Your answer should reproduce every line of the material in which the word "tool" occurs.

● **Supplied data**:
══════════════════════════════

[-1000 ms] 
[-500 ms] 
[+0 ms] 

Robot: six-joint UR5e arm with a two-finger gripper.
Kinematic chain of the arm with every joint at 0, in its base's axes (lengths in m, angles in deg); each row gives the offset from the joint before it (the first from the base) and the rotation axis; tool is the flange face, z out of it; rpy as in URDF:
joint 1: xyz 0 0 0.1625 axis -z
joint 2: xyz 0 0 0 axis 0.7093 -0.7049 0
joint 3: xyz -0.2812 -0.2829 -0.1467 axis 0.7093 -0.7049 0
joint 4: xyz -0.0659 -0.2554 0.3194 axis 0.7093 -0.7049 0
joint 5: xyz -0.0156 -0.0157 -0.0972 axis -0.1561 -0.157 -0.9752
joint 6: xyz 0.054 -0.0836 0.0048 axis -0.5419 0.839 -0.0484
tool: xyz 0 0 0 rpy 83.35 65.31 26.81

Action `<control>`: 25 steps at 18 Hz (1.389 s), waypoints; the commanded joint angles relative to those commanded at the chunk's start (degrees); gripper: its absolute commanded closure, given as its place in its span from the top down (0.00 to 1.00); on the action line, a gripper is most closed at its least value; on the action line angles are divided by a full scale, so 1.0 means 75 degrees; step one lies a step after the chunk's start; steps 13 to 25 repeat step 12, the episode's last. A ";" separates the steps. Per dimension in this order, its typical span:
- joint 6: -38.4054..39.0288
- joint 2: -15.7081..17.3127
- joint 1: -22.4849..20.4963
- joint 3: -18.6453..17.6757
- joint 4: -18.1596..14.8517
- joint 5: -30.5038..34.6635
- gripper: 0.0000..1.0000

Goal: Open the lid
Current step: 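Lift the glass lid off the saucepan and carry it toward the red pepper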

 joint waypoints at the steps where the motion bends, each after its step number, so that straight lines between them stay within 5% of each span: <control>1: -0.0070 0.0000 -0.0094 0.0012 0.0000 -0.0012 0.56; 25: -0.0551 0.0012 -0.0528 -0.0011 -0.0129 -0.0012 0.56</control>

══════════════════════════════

● **Answer box**:
Kinematic chain of the arm with every joint at 0, in its base's axes (lengths in m, angles in deg); each row gives the offset from the joint before it (the first from the base) and the rotation axis; tool is the flange face, z out of it; rpy as in URDF:
tool: xyz 0 0 0 rpy 83.35 65.31 26.81

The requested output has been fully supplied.